General Mills, Inc. (GIS - Analyst Report) recently re-affirmed its fiscal 2014 guidance at the Barclays Back-to-school Conference in Boston. The consumer food giant also gave the outlook for the first quarter of 2014 and discussed its long-term and product innovation plans.
Fiscal 2014 Outlook Retained
General Mills maintained its prior guidance for fiscal 2014. Earnings per share are expected to grow at a high single-digit rate in the range of $2.87 to $2.90.
The company continues to expect net sales to grow at a low single-digit rate and exceed $18 billion in fiscal 2014 on the back of new product innovations and contribution from new businesses such as Yoplait Canada and Yoki.

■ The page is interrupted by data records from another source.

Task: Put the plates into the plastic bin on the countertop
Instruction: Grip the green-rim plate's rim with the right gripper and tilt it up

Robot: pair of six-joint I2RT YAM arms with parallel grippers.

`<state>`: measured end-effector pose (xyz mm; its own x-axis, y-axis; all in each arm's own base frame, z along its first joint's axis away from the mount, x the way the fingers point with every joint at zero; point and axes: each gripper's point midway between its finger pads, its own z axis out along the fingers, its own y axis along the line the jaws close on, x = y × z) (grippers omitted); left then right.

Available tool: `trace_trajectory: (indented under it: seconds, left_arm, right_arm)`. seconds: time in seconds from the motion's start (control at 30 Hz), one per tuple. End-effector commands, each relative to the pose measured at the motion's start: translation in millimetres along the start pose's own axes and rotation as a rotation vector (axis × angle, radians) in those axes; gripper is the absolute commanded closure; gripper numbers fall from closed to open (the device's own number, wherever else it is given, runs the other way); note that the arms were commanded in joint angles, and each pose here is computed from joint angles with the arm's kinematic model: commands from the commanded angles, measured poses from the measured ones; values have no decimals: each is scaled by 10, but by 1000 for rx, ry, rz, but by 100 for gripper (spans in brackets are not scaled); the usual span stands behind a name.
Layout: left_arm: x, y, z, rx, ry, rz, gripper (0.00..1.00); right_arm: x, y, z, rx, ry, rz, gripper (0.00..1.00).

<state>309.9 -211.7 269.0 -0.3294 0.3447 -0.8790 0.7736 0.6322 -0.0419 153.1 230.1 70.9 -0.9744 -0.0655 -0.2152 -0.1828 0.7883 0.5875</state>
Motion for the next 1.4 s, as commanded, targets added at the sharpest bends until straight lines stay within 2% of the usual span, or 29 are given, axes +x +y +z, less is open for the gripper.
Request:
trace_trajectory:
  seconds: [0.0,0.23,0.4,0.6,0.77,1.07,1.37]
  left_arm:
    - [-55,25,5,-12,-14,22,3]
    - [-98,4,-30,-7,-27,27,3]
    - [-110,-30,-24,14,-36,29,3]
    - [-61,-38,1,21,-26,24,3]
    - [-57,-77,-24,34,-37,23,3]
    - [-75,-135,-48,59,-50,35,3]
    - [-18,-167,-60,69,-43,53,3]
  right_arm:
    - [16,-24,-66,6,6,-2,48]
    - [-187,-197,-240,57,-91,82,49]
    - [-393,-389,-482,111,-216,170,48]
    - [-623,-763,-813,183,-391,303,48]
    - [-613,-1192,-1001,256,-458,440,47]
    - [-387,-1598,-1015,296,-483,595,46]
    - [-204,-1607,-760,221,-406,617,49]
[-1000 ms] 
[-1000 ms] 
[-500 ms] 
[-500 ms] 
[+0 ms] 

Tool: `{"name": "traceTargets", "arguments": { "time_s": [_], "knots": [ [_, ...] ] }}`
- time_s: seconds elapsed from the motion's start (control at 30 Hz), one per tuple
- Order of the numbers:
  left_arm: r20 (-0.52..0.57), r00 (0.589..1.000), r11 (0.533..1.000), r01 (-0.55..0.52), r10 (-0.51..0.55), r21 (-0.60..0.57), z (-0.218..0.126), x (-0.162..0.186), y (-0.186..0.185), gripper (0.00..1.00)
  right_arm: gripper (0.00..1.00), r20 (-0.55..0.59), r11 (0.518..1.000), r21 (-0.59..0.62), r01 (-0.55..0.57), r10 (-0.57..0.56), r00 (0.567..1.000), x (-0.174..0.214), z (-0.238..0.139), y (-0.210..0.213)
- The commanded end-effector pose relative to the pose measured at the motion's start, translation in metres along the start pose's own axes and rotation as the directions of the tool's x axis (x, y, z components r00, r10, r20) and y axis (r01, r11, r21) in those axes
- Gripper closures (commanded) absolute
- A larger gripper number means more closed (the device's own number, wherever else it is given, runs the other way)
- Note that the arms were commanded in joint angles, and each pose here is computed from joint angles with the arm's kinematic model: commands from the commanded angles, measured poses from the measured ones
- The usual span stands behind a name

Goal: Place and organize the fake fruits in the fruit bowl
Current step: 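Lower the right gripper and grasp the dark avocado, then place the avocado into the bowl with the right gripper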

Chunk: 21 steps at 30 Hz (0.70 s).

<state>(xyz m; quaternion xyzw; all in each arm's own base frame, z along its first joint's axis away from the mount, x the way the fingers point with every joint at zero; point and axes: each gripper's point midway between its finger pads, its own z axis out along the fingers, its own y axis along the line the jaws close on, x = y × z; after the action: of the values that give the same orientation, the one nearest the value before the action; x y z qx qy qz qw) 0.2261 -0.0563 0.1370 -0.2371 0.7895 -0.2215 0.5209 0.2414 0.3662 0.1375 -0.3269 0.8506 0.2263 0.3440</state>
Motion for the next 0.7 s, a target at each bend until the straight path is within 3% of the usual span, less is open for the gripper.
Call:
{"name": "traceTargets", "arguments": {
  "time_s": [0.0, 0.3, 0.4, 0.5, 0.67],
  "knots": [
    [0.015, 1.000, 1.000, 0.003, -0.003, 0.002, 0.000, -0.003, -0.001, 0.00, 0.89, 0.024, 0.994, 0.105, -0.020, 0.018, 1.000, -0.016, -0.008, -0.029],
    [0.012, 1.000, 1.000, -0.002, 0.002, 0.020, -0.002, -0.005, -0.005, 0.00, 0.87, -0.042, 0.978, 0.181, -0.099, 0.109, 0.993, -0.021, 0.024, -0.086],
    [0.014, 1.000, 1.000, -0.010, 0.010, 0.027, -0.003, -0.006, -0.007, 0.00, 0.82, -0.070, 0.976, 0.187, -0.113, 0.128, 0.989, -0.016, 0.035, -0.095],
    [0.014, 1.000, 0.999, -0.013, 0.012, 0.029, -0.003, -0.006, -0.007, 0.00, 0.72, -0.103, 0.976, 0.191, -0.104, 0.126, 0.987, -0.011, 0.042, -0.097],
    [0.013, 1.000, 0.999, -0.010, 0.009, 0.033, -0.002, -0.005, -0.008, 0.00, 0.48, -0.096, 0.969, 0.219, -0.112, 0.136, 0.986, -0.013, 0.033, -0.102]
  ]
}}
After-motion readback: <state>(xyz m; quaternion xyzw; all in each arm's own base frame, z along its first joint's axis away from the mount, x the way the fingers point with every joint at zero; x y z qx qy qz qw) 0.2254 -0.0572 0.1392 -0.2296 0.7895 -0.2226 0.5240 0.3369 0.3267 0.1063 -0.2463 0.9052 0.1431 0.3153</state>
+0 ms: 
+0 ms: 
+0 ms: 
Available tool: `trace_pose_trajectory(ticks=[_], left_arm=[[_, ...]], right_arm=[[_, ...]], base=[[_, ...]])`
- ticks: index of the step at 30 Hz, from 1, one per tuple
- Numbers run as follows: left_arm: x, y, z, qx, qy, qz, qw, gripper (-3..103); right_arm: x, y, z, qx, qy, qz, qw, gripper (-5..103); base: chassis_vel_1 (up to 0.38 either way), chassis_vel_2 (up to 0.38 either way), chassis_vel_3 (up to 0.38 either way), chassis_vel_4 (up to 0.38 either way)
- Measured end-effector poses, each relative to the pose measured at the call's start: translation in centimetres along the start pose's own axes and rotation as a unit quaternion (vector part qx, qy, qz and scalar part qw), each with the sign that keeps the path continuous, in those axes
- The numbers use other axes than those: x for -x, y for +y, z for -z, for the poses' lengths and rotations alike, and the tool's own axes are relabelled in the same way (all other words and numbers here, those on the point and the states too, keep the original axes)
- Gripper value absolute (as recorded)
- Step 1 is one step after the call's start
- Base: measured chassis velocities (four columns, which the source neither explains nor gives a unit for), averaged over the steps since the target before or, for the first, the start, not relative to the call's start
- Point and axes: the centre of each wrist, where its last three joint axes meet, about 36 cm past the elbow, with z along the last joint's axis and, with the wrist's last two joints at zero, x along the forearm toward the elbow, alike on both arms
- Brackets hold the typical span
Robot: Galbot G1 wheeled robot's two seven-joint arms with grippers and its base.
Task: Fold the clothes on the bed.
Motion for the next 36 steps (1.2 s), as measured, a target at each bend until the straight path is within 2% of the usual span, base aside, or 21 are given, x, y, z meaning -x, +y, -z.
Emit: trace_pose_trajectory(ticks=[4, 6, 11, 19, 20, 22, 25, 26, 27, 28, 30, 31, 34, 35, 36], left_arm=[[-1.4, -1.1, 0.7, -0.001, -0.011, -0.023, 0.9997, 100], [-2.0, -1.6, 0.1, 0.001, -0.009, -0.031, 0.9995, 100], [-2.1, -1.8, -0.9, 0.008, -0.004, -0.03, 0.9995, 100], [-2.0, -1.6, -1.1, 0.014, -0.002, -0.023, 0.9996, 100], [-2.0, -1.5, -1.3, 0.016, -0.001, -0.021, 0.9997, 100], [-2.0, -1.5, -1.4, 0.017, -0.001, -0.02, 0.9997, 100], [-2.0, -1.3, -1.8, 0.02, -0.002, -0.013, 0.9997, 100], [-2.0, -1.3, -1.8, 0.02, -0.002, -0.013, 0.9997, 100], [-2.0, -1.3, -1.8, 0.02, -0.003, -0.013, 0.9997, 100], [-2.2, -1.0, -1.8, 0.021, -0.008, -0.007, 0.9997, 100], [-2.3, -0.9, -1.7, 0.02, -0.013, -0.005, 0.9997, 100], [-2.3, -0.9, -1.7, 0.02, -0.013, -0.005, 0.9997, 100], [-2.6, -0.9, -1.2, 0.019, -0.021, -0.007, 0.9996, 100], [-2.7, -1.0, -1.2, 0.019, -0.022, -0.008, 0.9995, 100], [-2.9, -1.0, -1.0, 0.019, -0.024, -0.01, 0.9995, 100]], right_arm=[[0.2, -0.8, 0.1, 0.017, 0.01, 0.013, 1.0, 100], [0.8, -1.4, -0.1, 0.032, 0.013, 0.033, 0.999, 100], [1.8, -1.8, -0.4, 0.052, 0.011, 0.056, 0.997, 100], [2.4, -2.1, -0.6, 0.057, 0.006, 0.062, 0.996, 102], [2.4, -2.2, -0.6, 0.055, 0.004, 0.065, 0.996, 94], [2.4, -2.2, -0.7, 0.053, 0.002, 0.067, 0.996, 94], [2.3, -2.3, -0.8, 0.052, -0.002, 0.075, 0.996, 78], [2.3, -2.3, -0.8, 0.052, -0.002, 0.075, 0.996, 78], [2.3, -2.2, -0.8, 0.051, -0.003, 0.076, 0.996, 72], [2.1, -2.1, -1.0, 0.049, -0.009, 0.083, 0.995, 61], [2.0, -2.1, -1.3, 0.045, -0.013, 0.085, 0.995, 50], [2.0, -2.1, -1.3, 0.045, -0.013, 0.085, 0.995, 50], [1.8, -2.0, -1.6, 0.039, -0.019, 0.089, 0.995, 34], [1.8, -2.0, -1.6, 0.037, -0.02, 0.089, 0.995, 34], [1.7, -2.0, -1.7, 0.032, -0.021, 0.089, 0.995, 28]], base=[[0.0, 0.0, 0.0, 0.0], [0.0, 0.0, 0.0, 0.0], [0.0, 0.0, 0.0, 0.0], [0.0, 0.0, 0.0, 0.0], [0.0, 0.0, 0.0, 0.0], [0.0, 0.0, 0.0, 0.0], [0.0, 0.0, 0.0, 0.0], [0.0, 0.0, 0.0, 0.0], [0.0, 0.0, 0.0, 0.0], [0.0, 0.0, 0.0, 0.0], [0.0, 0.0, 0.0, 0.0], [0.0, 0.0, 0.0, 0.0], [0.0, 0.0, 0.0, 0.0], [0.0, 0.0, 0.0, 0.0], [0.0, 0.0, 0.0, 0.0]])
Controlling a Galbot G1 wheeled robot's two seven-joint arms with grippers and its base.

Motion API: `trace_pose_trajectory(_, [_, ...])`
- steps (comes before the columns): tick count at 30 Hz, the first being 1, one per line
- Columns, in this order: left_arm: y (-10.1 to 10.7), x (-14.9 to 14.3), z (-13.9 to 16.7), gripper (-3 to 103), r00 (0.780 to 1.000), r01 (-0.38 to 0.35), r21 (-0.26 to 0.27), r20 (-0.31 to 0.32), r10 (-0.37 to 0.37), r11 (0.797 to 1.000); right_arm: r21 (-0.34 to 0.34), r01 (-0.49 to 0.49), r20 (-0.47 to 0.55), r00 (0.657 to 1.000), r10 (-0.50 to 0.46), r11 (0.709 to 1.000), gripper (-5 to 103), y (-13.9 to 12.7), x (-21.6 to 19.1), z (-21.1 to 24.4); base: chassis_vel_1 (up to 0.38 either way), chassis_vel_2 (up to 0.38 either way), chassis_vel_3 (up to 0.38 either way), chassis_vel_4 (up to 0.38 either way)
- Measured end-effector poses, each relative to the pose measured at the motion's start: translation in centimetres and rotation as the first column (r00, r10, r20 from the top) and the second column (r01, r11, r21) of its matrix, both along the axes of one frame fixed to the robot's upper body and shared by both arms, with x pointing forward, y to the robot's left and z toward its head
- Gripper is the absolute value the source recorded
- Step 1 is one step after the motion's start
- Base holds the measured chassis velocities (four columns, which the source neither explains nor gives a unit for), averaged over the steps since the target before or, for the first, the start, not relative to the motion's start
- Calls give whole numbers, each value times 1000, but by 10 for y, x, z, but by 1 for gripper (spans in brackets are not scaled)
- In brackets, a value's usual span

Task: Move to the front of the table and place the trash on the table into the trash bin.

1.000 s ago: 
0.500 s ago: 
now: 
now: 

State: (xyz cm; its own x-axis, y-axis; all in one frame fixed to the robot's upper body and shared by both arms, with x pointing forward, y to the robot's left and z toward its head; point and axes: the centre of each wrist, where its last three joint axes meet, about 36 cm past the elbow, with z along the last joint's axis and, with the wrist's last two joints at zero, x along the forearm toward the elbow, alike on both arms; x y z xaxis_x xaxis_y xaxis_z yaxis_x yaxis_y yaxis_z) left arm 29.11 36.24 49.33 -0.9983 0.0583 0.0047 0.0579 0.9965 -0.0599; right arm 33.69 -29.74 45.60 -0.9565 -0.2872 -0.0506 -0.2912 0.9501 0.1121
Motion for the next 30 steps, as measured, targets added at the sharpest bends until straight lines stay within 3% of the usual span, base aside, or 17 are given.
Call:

Adjusted gross margin is projected to improve modestly from 2013 levels even though the first-quarter margins will be light. Commodity cost inflation is expected to be 3% in fiscal 2014, lower than an average of 4%–5% in recent years. However, at the Barclays conference, management said that inflation will be higher in the first half than in the later half.
Moreover, the company plans to increase dividends and share buybacks in the year, thus, offering greater shareholders’ value. The company increased its dividend by 15% effective from the quarterly payment due on Aug 1.
Fiscal First-Quarter 2014 Guidance Issued
In the first quarter of fiscal 2014 (results expected to be announced on Sep 18), management expects gross margins to decline due to unfavorable business mix and increased commodity costs. However, segment operating profit is expected to increase despite currency headwinds and increased marketing spend.
Top line is expected to improve driven by contribution from new products as well as new businesses such as Yoplait Canada and Yoki.
Product Innovation Plans
The company intends to launch more than 200 products (including 100 across the U.S. Retail) in the first half of fiscal 2014. More products are expected to be introduced later in the year. The company discussed its innovation plans for many food categories with special focus on Cereal, Snacks, Yogurt and Meals.
Re-Invigorate Cereals and Yogurt Categories
General Mills’ two most important categories – cereals and yogurt – have been showing sluggish results since the past few quarters. The company discussed aggressive plans to re-invigorate their growth.
In order to re-invigorate sales in the cereal category, the company plans to offer cereal options and conduct aggressive advertising in fiscal 2014. Some recent new cereal products launches in the U.S. include Honey Nut Cheerios Medley Crunch cereal, a vanilla flavored variety under the Chex cereal line, Nature Valley granola cereal bars and a new breakfast shake. Management expects this category to show positive growth in the first quarter.
The company intends the yogurt category to return to growth in fiscal 2014, through solid innovation, increased marketing support and expanded distribution. In the U.S., it will launch a reformulated version of the Yoplait Greek yogurt to capitalize on the increasing growth of the Greek yogurt category.
Beyond the Yoplait Greek brand, the company is launching Yoplait fruitful yogurt, a high-protein variety of Go-GURT, and is also continuing the regional rollout of Liberté yogurt and Méditerranée varieties in the U.S. The company has several product launches planned for its yogurt business in Europe, especially in France and the U.K.
General Mills’ long-term targets include low single-digit growth in net sales, mid single-digit growth in segment operating profit and high single-digit growth in earnings per share.
Other Stocks to Consider
General Mills carries a Zacks Rank #3 (Hold). Some other food companies which are currently doing well include Pinnacle Foods Inc. (PF - Analyst Report), Kraft Foods Group, Inc. and Dole Food Company Inc. . All the companies carry a Zacks Rank #2 (Buy).